For one, it’s unclear what Milei means by saying, if he does, that he’s both a “minarchist” and an “anarchocapitalist.”
In the parlance of libertarian theorists, a “minarchist” is an advocate of limited or minimal government, of government that is restricted to protecting life, liberty, and individual rights—as opposed to government that also or instead assumes a welter of welfare, regulatory, and other functions that necessarily entail routine violations of individual rights. In the minarchist’s view, a minarchist society is ideal. An “anarchocapitalist” is a libertarian anarchist, i.e., a libertarian and pro-capitalist who believes that it is feasible for a free society to exist stably without a government and who regards such a society as the ideal. One can’t subscribe simultaneously to both of these views of what a fully just society would look like with respect to government. But one can regard a “minarchist” society as a necessary way station — for how long, unknown — on the road to the proposed “anarchocapitalist” society. I kind of doubt that Milei is any kind of anarchist, however.
The Liberty article points to a more urgent question, though. Milei says, in Liberty’s summary, that he opposes only “government-to-government” trade with China but that individuals should be able to trade “with whomever they wish” in China. Much of the trade between private western companies and nominally private Chinese companies directly abets the predations of the Chinese government. An example is China’s censorship and surveillance software, which western tech firms have helped develop, and which the Chinese government has used and will use to oppress Tibetans and Uyghurs, among others. Does it matter whether western tech firms worked only with “private” Chinese firms on the software, which was then used by the Chinese state to facilitate its tyranny, or worked directly for the Chinese state, which then used the software to facilitate its tyranny?
Thus, what distinguishes “government-government” trade and “private-private” trade in the context of China isn’t an esoteric Nozickian-Rothbardian theoretical question the resolution of which can be deferred to the far future. If Milei makes it to the presidency, everything about what to do about China will be on his desk on day one.

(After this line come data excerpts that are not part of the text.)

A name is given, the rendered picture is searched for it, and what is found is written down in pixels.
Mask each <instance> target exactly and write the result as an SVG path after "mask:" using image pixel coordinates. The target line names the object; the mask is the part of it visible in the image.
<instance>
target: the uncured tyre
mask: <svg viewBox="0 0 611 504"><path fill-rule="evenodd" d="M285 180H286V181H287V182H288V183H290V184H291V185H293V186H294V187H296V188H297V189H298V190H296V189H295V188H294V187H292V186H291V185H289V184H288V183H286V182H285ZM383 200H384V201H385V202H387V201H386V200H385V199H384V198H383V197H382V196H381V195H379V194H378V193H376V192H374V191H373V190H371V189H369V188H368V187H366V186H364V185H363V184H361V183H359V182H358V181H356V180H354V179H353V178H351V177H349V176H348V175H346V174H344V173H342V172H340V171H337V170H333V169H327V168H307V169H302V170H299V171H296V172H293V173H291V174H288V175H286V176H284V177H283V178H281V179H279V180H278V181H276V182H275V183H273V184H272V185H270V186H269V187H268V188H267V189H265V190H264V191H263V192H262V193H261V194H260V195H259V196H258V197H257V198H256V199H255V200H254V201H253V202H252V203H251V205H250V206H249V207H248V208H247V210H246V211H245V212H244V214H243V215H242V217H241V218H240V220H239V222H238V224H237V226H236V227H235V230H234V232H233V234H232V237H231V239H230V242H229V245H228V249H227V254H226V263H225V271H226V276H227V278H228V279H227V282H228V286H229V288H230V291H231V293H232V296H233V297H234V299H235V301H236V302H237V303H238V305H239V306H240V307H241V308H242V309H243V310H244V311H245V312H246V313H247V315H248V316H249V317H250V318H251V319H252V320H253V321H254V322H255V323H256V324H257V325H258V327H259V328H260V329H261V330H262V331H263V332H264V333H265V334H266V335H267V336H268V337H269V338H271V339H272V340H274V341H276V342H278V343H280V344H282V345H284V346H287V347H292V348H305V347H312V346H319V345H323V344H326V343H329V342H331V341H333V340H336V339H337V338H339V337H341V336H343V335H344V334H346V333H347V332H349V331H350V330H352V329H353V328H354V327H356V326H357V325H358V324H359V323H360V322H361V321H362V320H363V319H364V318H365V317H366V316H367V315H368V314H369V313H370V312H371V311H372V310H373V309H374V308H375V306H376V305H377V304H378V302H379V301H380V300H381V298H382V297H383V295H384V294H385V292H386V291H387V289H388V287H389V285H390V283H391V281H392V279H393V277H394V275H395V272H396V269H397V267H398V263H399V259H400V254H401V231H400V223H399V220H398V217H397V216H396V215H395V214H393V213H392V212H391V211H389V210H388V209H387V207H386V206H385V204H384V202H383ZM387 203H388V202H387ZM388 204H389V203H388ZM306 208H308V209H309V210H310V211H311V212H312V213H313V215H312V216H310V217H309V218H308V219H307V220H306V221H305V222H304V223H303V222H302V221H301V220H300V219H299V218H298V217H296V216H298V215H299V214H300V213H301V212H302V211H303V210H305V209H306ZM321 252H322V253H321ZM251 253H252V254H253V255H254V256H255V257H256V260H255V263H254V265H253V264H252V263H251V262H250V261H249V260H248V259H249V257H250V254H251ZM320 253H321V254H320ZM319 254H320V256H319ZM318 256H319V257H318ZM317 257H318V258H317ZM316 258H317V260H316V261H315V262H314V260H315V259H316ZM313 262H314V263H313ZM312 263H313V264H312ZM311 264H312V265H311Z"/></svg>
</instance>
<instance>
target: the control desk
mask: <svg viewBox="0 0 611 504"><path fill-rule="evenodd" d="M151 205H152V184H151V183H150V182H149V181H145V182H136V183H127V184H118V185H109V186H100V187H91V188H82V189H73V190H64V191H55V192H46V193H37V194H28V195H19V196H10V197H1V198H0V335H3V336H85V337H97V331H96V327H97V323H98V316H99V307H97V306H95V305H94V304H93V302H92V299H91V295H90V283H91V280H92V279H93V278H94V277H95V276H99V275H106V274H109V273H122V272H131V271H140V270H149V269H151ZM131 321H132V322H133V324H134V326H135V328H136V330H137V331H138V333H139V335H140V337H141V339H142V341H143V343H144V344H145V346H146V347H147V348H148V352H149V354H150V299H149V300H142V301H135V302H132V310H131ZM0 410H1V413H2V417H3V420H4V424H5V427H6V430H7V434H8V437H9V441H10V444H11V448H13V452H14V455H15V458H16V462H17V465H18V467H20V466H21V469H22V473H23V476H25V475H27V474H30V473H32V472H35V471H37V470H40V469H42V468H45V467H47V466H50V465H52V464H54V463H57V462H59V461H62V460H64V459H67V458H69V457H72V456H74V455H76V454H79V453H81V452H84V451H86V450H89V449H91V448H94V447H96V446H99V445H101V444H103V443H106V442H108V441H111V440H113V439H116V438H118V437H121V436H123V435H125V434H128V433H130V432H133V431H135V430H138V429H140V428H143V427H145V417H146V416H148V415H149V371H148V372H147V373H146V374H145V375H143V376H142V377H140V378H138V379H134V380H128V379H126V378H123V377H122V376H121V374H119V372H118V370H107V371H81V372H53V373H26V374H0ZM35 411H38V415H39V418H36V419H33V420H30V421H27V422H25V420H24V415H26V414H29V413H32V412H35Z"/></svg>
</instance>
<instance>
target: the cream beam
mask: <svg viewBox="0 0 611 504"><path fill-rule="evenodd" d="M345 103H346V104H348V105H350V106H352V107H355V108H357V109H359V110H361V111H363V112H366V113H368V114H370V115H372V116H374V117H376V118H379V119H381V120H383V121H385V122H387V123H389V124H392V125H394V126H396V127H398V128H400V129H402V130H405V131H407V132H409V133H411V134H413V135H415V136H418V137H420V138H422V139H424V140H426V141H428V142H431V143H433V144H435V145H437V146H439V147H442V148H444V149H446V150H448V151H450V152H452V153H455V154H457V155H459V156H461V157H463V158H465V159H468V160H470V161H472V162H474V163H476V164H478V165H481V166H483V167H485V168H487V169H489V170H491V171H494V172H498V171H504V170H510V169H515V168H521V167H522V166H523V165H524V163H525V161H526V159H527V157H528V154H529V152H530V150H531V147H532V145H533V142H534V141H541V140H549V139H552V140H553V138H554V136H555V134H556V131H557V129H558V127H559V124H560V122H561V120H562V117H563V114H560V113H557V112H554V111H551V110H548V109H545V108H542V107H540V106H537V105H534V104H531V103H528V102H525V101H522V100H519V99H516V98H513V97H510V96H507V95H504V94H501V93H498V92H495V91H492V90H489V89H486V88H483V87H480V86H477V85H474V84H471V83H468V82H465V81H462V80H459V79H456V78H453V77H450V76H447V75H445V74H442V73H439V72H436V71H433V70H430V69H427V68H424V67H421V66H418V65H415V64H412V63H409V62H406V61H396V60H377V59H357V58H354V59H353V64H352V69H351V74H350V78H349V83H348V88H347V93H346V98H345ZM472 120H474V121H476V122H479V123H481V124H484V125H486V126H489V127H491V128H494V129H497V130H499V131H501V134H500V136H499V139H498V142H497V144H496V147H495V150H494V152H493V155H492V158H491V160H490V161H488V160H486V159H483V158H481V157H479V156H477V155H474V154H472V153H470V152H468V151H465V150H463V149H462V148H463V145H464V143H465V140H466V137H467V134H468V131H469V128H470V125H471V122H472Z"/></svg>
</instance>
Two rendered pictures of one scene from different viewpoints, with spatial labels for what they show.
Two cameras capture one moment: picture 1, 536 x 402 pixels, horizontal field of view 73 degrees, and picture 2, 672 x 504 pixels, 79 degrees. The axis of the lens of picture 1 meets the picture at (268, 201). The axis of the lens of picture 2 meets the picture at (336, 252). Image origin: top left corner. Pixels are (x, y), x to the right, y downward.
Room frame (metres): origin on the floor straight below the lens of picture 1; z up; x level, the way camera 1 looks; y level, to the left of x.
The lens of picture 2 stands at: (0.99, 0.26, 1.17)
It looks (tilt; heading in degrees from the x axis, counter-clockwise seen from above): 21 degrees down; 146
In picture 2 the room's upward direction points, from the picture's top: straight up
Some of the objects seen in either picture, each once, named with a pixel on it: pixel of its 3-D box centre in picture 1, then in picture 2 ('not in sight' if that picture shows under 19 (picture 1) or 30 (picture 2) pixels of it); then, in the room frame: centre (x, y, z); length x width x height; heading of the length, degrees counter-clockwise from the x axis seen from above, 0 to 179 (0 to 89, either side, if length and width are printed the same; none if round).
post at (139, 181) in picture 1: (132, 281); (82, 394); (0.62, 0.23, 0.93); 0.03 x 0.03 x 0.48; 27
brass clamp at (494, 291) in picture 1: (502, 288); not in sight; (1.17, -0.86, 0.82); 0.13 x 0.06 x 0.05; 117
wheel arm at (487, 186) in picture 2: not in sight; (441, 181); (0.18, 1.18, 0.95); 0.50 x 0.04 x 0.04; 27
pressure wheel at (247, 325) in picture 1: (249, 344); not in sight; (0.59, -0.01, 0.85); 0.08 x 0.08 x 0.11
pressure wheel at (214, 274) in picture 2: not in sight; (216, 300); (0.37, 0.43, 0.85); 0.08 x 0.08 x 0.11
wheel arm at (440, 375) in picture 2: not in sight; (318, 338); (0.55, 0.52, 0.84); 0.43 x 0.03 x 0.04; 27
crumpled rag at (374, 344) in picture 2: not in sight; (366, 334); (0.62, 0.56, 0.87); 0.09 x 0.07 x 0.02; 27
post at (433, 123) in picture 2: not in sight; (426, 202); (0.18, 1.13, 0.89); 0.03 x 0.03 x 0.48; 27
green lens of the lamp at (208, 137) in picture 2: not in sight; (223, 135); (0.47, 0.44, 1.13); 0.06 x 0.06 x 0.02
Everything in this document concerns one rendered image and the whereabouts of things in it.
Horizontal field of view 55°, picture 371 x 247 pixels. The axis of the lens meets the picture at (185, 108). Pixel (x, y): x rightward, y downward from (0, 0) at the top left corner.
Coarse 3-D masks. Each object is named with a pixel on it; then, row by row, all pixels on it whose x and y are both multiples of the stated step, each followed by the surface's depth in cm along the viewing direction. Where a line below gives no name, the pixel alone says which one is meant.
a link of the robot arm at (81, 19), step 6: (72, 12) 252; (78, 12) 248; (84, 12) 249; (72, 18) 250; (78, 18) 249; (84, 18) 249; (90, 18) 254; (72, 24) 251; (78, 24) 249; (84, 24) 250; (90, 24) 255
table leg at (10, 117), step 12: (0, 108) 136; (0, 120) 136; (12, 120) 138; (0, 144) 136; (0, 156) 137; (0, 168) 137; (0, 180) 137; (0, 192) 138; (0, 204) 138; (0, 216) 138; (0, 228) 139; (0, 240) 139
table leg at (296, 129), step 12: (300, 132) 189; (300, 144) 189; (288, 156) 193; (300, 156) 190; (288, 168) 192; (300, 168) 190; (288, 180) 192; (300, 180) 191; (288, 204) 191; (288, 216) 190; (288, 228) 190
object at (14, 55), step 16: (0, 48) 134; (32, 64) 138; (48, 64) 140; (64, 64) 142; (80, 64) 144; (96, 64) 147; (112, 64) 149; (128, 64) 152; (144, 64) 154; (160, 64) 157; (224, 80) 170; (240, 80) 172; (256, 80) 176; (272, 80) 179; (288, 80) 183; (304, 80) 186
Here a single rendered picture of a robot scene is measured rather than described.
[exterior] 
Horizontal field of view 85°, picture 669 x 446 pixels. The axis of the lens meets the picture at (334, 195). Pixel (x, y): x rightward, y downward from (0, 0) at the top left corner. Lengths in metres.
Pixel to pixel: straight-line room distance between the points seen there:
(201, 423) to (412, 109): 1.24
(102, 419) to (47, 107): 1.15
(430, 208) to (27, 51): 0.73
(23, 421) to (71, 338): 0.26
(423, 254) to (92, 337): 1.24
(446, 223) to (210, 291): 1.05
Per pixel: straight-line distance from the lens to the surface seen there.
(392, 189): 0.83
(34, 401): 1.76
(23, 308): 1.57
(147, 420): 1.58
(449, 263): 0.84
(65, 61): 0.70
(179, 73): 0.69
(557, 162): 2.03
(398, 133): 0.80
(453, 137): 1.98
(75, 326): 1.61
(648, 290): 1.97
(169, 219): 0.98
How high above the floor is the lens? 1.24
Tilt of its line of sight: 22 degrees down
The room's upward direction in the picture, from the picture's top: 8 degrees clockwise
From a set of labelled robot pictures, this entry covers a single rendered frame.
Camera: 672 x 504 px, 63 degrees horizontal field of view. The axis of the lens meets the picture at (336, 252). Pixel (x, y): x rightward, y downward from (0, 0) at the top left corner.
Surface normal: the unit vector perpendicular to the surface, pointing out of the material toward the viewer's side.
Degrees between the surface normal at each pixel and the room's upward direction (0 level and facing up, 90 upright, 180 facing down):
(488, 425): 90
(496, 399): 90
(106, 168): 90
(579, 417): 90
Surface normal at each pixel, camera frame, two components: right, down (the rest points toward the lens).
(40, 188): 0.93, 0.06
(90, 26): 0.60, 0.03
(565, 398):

Still, Liberty’s reporting on Milei depicts a candidate who generally defends freedom, rejects socialism, and wants to avoid avoidable dealings with a totalitarian government like China whose “help” comes with many destructive strings attached. Milei says that he wants to extricate Argentina to the extent possible from the web of China-provided welfare and China-imposed debt, whereas Massa apparently sees no problem with such enmeshment. On this question, at least, Argentinian voters are being presented with a fairly stark alternative: more freedom versus more subjugation.